Klara Willms1,2, Tal Zeevi1,3, Saahil Chadha1, Marc von Reppert1,2, Jan Lost1, Niklas Tillmanns1, Sara Merkaj1, Anita Huttner4, Sanjay Aneja5, and Mariam Aboian1
1Radiology, Yale School of Medicine, New Haven, CT, United States, 2Radiology, University of Leipzig, Leipzig, Germany, 3Biomedical Engineering, Yale University, New Haven, CT, United States, 4Pathology, Yale School of Medicine, New Haven, CT, United States, 5Therapeutic Radiology, Yale School of Medicine, New Haven, CT, United States
Synopsis
Keywords: Radiomics, Brain, Diagnosis/Prediction, Data Analysis
Motivation: Radiomic features can potentially help distinguish subtypes of IDH-mutant gliomas that appear similar on MRI.

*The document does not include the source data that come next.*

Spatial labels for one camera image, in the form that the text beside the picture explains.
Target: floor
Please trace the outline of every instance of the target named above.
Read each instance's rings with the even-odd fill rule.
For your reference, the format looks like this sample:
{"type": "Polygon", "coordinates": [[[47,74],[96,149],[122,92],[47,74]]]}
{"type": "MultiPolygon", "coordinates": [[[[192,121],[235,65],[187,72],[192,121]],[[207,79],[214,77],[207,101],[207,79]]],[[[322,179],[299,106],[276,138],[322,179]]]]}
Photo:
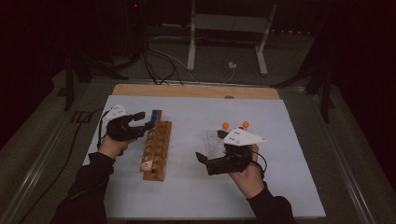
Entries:
{"type": "MultiPolygon", "coordinates": [[[[257,36],[235,34],[229,37],[222,36],[223,34],[203,33],[202,36],[205,38],[198,41],[195,70],[189,73],[184,68],[189,40],[183,37],[183,32],[185,31],[177,34],[177,37],[169,37],[172,32],[165,32],[168,37],[150,36],[151,49],[177,59],[172,58],[172,61],[179,78],[175,73],[163,84],[180,85],[182,82],[184,85],[268,87],[296,75],[314,41],[314,37],[309,35],[270,34],[264,50],[269,74],[263,77],[259,74],[253,49],[257,36]],[[236,63],[236,68],[230,69],[228,62],[236,63]]],[[[153,51],[148,52],[148,62],[152,70],[159,77],[172,74],[173,65],[152,54],[158,55],[153,51]]],[[[94,111],[102,108],[117,83],[152,82],[142,60],[120,72],[129,78],[125,81],[111,79],[95,70],[92,70],[92,73],[94,77],[91,83],[76,81],[76,101],[69,112],[64,112],[65,99],[56,95],[58,90],[64,87],[64,72],[54,77],[54,91],[0,151],[0,214],[13,214],[13,219],[9,223],[17,223],[26,214],[28,216],[23,223],[48,223],[56,205],[65,196],[83,162],[100,118],[100,112],[95,113],[91,122],[84,123],[79,128],[78,123],[70,121],[75,111],[94,111]],[[42,152],[47,155],[47,161],[41,164],[43,169],[32,170],[32,167],[37,167],[36,158],[42,152]],[[49,188],[66,162],[60,178],[49,188]],[[26,188],[26,185],[22,184],[28,172],[35,173],[35,178],[28,179],[31,181],[28,185],[35,186],[34,188],[26,188]],[[46,193],[42,199],[33,207],[44,192],[46,193]]],[[[396,223],[395,193],[382,174],[339,90],[335,86],[332,87],[334,108],[330,110],[331,123],[326,124],[318,115],[320,96],[304,94],[306,81],[301,80],[284,90],[279,90],[279,94],[290,112],[290,119],[318,186],[327,216],[317,219],[297,218],[297,222],[396,223]]],[[[108,221],[120,224],[251,222],[108,221]]]]}

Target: orange ball
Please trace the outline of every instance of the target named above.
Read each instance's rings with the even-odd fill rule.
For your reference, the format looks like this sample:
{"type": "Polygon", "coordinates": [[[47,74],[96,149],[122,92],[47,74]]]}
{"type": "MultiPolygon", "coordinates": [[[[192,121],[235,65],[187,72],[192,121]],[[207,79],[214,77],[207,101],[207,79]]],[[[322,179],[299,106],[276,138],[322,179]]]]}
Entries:
{"type": "Polygon", "coordinates": [[[229,127],[230,127],[230,125],[227,122],[223,122],[223,124],[222,124],[223,129],[228,129],[229,127]]]}
{"type": "Polygon", "coordinates": [[[247,121],[244,121],[244,123],[242,124],[242,126],[246,129],[248,128],[250,124],[247,121]]]}

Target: table surface
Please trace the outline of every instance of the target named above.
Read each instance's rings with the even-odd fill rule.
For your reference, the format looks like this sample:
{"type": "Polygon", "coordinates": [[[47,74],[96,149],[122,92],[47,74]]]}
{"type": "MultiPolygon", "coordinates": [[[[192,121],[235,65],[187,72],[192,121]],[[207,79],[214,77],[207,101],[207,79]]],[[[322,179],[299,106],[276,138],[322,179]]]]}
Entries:
{"type": "MultiPolygon", "coordinates": [[[[207,175],[205,167],[194,155],[194,151],[205,147],[205,139],[201,139],[201,135],[205,136],[205,129],[218,128],[213,123],[222,119],[224,114],[227,114],[226,117],[231,122],[236,120],[240,122],[241,114],[244,115],[256,124],[256,127],[251,125],[250,131],[265,135],[269,139],[265,145],[259,147],[270,162],[266,180],[273,194],[288,198],[296,217],[325,216],[289,114],[283,101],[279,100],[276,90],[120,84],[115,87],[113,95],[109,96],[104,111],[114,104],[124,105],[131,113],[139,112],[134,111],[136,108],[132,105],[139,105],[139,109],[143,109],[146,113],[153,105],[159,106],[160,109],[164,108],[163,119],[170,119],[174,124],[165,181],[142,180],[139,164],[145,138],[133,143],[133,148],[128,149],[121,158],[118,158],[115,173],[110,177],[106,192],[106,213],[109,217],[254,218],[247,201],[231,178],[227,175],[207,175]],[[221,99],[226,96],[235,99],[221,99]],[[213,116],[204,114],[205,119],[195,122],[194,129],[184,125],[186,120],[197,120],[195,111],[203,106],[207,108],[208,114],[213,116]],[[235,106],[237,109],[233,113],[231,110],[235,106]],[[262,114],[267,115],[266,119],[262,118],[262,114]]],[[[89,153],[96,150],[96,142],[97,133],[92,139],[89,153]]]]}

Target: white table
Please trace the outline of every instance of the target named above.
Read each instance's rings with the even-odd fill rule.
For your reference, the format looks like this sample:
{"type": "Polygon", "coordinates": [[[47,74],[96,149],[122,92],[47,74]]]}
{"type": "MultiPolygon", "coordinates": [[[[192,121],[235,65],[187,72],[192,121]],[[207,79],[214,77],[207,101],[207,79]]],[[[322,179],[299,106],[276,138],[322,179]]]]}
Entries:
{"type": "MultiPolygon", "coordinates": [[[[296,217],[325,216],[282,100],[111,95],[104,111],[115,104],[124,105],[130,113],[146,111],[147,119],[142,123],[149,120],[152,109],[161,109],[163,120],[172,121],[173,128],[163,182],[142,179],[139,165],[146,138],[131,144],[117,159],[106,192],[108,217],[162,220],[254,218],[248,202],[231,178],[228,175],[209,176],[205,166],[195,157],[195,151],[205,153],[206,130],[220,129],[223,121],[240,126],[244,120],[250,122],[251,132],[268,139],[259,144],[259,148],[268,161],[265,180],[271,192],[286,197],[296,217]]],[[[96,151],[96,142],[97,133],[89,153],[96,151]]]]}

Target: white stand
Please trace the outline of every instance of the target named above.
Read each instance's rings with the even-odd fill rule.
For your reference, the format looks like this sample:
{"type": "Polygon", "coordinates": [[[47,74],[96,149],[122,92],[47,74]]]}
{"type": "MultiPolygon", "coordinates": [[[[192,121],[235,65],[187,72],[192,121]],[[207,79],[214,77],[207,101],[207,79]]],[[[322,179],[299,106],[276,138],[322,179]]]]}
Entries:
{"type": "Polygon", "coordinates": [[[243,31],[262,33],[262,42],[256,46],[257,60],[260,67],[260,74],[262,76],[268,75],[265,60],[262,51],[265,42],[270,33],[272,20],[276,12],[276,5],[272,5],[272,9],[268,18],[258,17],[235,17],[235,16],[221,16],[195,13],[195,0],[191,3],[191,37],[189,59],[187,61],[187,69],[194,70],[195,63],[195,29],[210,29],[210,30],[224,30],[224,31],[243,31]]]}

Goal(s): The aim of this study was to evaluate whether imaging-based clustering of radiomic biomarkers of IDH-mutant gliomas may identify patterns or subgroups based on the 2021 CNS WHO classification.
Approach: Dimensionality reduction techniques were applied to radiomic features of 179 patients of different sequence combinations to analyze the high dimensional feature space.
Results: FLAIR and T1 post-contrast imaging revealed unique clusters, and survival analysis suggested potential differences amongst clusters. However, further research with a larger dataset is needed to determine whether the observed differences are significant.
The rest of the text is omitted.